TASK INSTRUCTIONS →
If an entry contains a picture, omit that picture and transcribe everything else exactly.
++++++++++
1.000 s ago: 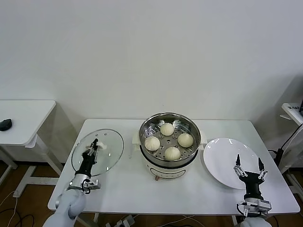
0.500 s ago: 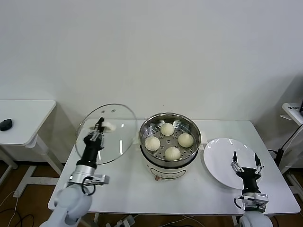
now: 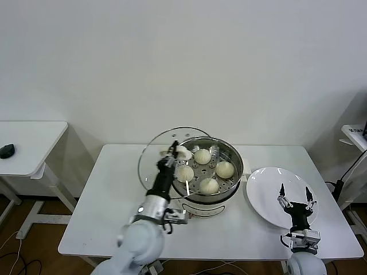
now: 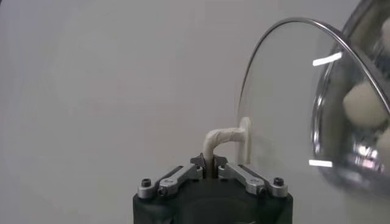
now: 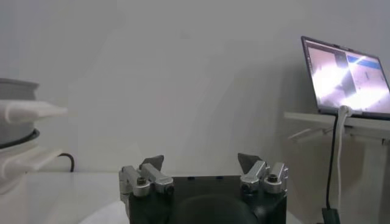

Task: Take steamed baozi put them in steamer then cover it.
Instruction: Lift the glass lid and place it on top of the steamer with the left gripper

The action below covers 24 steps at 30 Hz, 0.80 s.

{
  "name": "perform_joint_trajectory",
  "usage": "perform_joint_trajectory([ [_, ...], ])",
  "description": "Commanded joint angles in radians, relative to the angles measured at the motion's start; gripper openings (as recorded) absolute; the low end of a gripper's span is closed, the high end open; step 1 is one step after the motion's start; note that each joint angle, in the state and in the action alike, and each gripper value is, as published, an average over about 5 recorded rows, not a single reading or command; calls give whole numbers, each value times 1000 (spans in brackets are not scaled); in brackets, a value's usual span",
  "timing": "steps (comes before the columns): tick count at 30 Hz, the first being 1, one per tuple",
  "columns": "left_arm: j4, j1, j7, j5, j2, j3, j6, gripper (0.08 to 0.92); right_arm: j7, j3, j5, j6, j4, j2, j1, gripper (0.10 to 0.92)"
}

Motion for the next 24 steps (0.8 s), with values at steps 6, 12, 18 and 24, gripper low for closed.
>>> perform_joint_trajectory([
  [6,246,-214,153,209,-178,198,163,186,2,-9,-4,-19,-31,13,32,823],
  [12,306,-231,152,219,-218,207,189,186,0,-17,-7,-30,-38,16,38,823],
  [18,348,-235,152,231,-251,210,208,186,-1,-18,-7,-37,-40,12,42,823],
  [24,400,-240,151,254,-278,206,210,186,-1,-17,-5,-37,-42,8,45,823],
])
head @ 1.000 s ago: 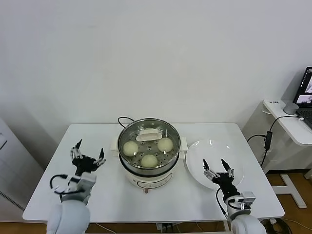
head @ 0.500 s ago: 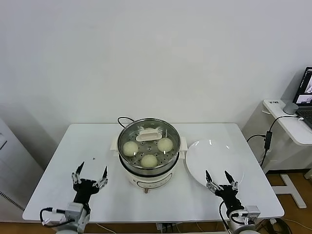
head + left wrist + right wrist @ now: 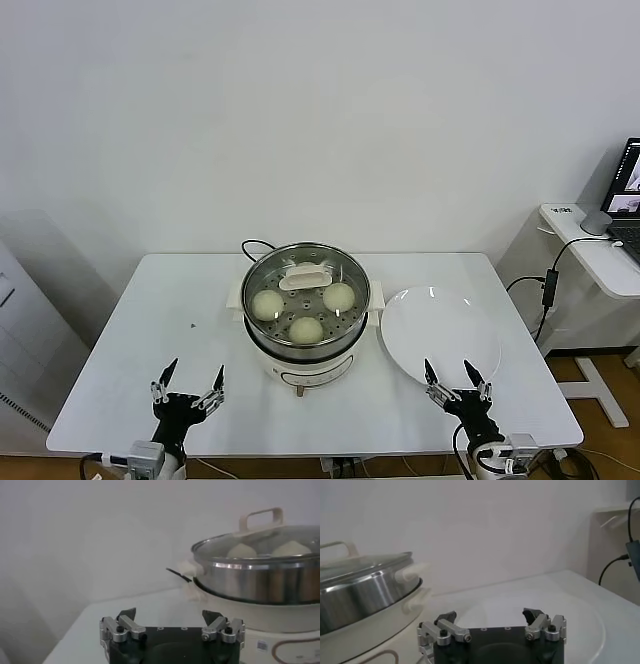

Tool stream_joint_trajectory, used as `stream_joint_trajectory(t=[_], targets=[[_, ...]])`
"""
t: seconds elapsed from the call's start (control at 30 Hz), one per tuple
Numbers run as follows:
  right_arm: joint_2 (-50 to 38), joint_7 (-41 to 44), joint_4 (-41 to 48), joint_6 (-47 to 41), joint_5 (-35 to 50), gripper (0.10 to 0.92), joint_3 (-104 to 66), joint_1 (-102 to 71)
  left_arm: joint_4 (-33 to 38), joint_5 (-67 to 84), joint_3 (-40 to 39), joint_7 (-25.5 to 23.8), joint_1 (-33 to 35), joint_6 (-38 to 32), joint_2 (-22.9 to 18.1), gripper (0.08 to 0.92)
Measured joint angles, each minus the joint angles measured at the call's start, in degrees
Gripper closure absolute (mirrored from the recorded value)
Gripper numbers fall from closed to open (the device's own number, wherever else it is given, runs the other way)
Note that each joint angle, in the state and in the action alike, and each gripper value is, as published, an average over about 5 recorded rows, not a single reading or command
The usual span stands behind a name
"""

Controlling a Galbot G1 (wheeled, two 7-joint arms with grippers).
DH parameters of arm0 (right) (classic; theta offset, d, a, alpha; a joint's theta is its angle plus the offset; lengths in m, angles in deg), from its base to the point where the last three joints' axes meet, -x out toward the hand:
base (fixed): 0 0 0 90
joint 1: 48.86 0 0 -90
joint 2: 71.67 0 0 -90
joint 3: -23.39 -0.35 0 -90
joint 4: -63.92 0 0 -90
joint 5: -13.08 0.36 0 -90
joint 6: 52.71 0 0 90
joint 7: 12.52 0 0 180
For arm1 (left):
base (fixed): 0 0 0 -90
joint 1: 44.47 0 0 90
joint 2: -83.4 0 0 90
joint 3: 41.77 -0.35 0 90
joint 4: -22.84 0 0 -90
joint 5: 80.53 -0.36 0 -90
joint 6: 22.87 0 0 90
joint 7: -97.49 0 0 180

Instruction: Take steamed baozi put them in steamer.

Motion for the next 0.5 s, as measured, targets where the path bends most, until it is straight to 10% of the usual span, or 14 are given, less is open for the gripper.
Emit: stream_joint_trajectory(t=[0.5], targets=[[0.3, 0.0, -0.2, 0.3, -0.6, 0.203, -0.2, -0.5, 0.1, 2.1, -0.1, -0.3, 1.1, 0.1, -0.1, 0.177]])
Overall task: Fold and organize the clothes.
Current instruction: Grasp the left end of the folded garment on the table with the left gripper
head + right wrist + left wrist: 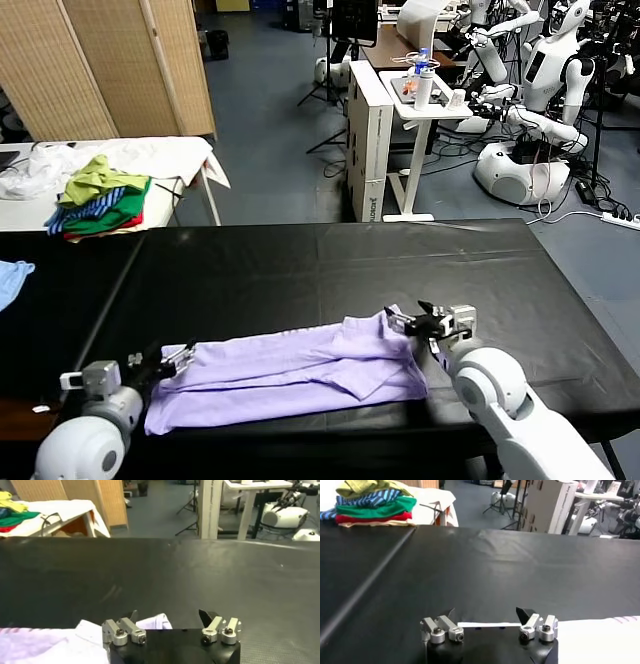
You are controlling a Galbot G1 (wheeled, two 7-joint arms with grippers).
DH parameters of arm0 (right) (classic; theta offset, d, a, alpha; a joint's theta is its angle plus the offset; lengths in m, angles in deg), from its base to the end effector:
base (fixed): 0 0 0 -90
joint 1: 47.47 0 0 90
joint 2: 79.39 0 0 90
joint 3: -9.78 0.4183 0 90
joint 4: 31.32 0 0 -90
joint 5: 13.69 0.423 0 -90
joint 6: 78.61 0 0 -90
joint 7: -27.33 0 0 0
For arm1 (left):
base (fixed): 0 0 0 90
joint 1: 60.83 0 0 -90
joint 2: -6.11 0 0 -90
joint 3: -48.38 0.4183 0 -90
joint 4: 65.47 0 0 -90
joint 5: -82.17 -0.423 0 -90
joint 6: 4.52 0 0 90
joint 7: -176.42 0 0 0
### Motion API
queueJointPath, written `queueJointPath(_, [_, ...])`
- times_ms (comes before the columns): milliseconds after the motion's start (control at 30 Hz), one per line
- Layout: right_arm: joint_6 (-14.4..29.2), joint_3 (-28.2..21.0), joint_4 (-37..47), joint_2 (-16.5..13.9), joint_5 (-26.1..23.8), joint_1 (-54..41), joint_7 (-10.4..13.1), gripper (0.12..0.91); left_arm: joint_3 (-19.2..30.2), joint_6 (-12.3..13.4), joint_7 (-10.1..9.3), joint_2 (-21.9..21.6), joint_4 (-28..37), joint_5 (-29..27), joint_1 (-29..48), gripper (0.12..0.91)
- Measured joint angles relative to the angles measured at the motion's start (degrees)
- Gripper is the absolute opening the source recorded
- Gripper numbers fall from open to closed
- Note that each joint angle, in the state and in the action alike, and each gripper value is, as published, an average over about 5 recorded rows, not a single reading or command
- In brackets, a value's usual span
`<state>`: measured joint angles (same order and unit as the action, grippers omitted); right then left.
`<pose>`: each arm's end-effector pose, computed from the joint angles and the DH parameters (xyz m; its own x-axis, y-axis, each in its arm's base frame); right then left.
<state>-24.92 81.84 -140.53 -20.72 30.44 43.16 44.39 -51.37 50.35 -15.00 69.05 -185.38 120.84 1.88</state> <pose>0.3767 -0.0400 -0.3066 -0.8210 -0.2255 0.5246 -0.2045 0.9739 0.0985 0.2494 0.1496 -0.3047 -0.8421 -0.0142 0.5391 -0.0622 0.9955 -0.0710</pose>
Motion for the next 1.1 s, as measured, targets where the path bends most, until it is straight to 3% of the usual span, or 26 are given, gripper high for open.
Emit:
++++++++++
PROBLEM SOLUTION →
1.000 s ago: 
0.500 s ago: 
now: 
now: 
now: 

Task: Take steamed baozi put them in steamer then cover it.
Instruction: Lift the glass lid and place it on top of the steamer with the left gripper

The action below covers 24 steps at 30 Hz, 0.80 s.

{
  "name": "perform_joint_trajectory",
  "usage": "perform_joint_trajectory([ [_, ...], ])",
  "description": "Commanded joint angles in radians, relative to the angles measured at the motion's start; gripper openings (as recorded) absolute; the low end of a gripper's span is closed, the high end open; step 1 is one step after the motion's start; note that each joint angle, in the state and in the action alike, and each gripper value is, as published, an average over about 5 recorded rows, not a single reading or command; calls give whole numbers, each value times 1000 (spans in brackets are not scaled); in brackets, a value's usual span",
  "timing": "steps (comes before the columns): tick count at 30 Hz, the first being 1, one per tuple",
  "columns": "left_arm: j4, j1, j7, j5, j2, j3, j6, gripper (0.08 to 0.92); right_arm: j7, j3, j5, j6, j4, j2, j1, gripper (0.10 to 0.92)"
}

Motion for the next 24 steps (0.8 s), with values at steps 6, 12, 18 and 24, gripper low for closed.
>>> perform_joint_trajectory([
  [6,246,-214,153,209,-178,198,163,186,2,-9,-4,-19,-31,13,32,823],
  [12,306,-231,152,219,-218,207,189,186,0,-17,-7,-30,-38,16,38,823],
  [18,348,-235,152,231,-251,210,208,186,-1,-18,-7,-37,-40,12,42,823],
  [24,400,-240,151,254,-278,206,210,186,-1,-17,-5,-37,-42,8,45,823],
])
head @ 1.000 s ago: 
head @ 0.500 s ago: 
head + left wrist + right wrist @ now: 

Tool stream_joint_trajectory, used as `stream_joint_trajectory(t=[_], targets=[[_, ...]])`
"""
t: seconds elapsed from the call's start (control at 30 Hz), one per tuple
Numbers run as follows:
  right_arm: joint_2 (-50 to 38), joint_7 (-41 to 44), joint_4 (-41 to 48), joint_6 (-47 to 41), joint_5 (-35 to 50), gripper (0.10 to 0.92), joint_3 (-104 to 66), joint_1 (-102 to 71)
  left_arm: joint_4 (-33 to 38), joint_5 (-67 to 84), joint_3 (-40 to 39), joint_7 (-25.5 to 23.8), joint_1 (-33 to 35), joint_6 (-38 to 32), joint_2 (-22.9 to 18.1), gripper (0.08 to 0.92)
Measured joint angles, each minus the joint angles measured at the call's start, in degrees
Gripper closure absolute (mirrored from the recorded value)
Gripper numbers fall from closed to open (the device's own number, wherever else it is given, runs the other way)
Note that each joint angle, in the state and in the action alike, and each gripper value is, as published, an average over about 5 recorded rows, not a single reading or command
The usual span stands behind a name
"""

Controlling a Galbot G1 (wheeled, two 7-joint arms with grippers).
DH parameters of arm0 (right) (classic; theta offset, d, a, alpha; a joint's theta is its angle plus the offset; lengths in m, angles in deg), from its base to the point where the last three joints' axes meet, -x out toward the hand:
base (fixed): 0 0 0 90
joint 1: 48.86 0 0 -90
joint 2: 71.67 0 0 -90
joint 3: -23.39 -0.35 0 -90
joint 4: -63.92 0 0 -90
joint 5: -13.08 0.36 0 -90
joint 6: 52.71 0 0 90
joint 7: 12.52 0 0 180
For arm1 (left):
base (fixed): 0 0 0 -90
joint 1: 44.47 0 0 90
joint 2: -83.4 0 0 90
joint 3: 41.77 -0.35 0 90
joint 4: -22.84 0 0 -90
joint 5: 80.53 -0.36 0 -90
joint 6: 22.87 0 0 90
joint 7: -97.49 0 0 180

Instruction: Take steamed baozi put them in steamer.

Motion for the next 0.5 s, as measured, targets where the path bends most, until it is straight to 10% of the usual span, or 14 are given, less is open for the gripper.
Emit: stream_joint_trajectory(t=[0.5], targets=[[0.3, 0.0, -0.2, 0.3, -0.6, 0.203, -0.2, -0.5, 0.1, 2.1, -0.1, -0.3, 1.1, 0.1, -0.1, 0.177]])
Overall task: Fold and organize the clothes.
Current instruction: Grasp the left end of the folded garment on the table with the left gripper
head + right wrist + left wrist: 
You are controlling a Galbot G1 (wheeled, two 7-joint arms with grippers).
DH parameters of arm0 (right) (classic; theta offset, d, a, alpha; a joint's theta is its angle plus the offset; lengths in m, angles in deg), from its base to the end effector:
base (fixed): 0 0 0 -90
joint 1: 47.47 0 0 90
joint 2: 79.39 0 0 90
joint 3: -9.78 0.4183 0 90
joint 4: 31.32 0 0 -90
joint 5: 13.69 0.423 0 -90
joint 6: 78.61 0 0 -90
joint 7: -27.33 0 0 0
For arm1 (left):
base (fixed): 0 0 0 90
joint 1: 60.83 0 0 -90
joint 2: -6.11 0 0 -90
joint 3: -48.38 0.4183 0 -90
joint 4: 65.47 0 0 -90
joint 5: -82.17 -0.423 0 -90
joint 6: 4.52 0 0 90
joint 7: -176.42 0 0 0
### Motion API
queueJointPath, written `queueJointPath(_, [_, ...])`
- times_ms (comes before the columns): milliseconds after the motion's start (control at 30 Hz), one per line
- Layout: right_arm: joint_6 (-14.4..29.2), joint_3 (-28.2..21.0), joint_4 (-37..47), joint_2 (-16.5..13.9), joint_5 (-26.1..23.8), joint_1 (-54..41), joint_7 (-10.4..13.1), gripper (0.12..0.91); left_arm: joint_3 (-19.2..30.2), joint_6 (-12.3..13.4), joint_7 (-10.1..9.3), joint_2 (-21.9..21.6), joint_4 (-28..37), joint_5 (-29..27), joint_1 (-29..48), gripper (0.12..0.91)
- Measured joint angles relative to the angles measured at the motion's start (degrees)
- Gripper is the absolute opening the source recorded
- Gripper numbers fall from open to closed
- Note that each joint angle, in the state and in the action alike, and each gripper value is, as published, an average over about 5 recorded rows, not a single reading or command
- In brackets, a value's usual span
`<state>`: measured joint angles (same order and unit as the action, grippers omitted); right then left.
`<pose>`: each arm's end-effector pose, computed from the joint angles and the DH parameters (xyz m; its own x-axis, y-axis, each in its arm's base frame); right then left.
<state>-24.92 81.84 -140.53 -20.72 30.44 43.16 44.39 -51.37 50.35 -15.00 69.05 -185.38 120.84 1.88</state> <pose>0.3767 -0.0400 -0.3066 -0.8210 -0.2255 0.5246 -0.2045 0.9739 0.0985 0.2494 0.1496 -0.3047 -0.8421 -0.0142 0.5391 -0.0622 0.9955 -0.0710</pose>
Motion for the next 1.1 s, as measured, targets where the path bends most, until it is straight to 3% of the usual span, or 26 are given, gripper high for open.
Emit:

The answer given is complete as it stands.